Poincaré is a large lunar impact basin that lies in the southern hemisphere on the far side of the Moon. This class of formation is known as a peak ring basin, which has a single interior topographic ring or a discontinuous ring of peaks with no central peak. Most of the formation has been heavily eroded by subsequent impacts, leaving a battered formation with only rugged remnants of the original outer rim to the west.

The eastern half has been completely worn away, and much of the interior has been resurfaced by lava flows. This surface has a lower albedo than the surrounding terrain, giving it a dark appearance. A rugged formation forms a low north–south range across the eastern section of the floor, possibly the remnant of an inner ring.
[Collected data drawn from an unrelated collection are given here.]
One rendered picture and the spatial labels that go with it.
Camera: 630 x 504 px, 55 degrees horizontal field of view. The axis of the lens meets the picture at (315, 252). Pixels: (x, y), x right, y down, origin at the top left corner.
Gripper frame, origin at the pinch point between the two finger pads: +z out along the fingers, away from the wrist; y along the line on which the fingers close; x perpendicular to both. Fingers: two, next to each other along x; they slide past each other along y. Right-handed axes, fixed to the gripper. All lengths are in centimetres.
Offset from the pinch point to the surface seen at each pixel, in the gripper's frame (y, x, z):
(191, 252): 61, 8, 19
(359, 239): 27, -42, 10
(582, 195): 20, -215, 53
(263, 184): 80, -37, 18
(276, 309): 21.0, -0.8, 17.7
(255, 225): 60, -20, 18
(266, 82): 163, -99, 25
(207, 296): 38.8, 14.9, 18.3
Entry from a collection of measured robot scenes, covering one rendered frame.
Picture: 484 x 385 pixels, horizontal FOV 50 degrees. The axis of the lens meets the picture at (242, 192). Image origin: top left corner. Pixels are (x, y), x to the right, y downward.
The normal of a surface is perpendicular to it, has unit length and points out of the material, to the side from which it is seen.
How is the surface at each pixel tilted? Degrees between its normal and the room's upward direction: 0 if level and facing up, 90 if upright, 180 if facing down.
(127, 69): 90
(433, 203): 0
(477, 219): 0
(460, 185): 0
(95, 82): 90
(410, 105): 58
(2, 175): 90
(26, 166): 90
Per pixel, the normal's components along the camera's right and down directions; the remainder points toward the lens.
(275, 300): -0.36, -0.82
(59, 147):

The perimeter of Poincaré has several notable craters. To the north is the crater Hopmann, while the craters Abbe and Hess lie to the east. Directly to the west is Planck, a walled plain of similar dimensions to Poincaré. Both formations are sufficiently large to have formed a small lunar mare on the near side face of the Moon.

The basin's name was adopted in 1970 by the IAU.

== Satellite craters ==

By convention these features are identified on lunar maps by placing the letter on the side of the crater midpoint that is closest to Poincaré.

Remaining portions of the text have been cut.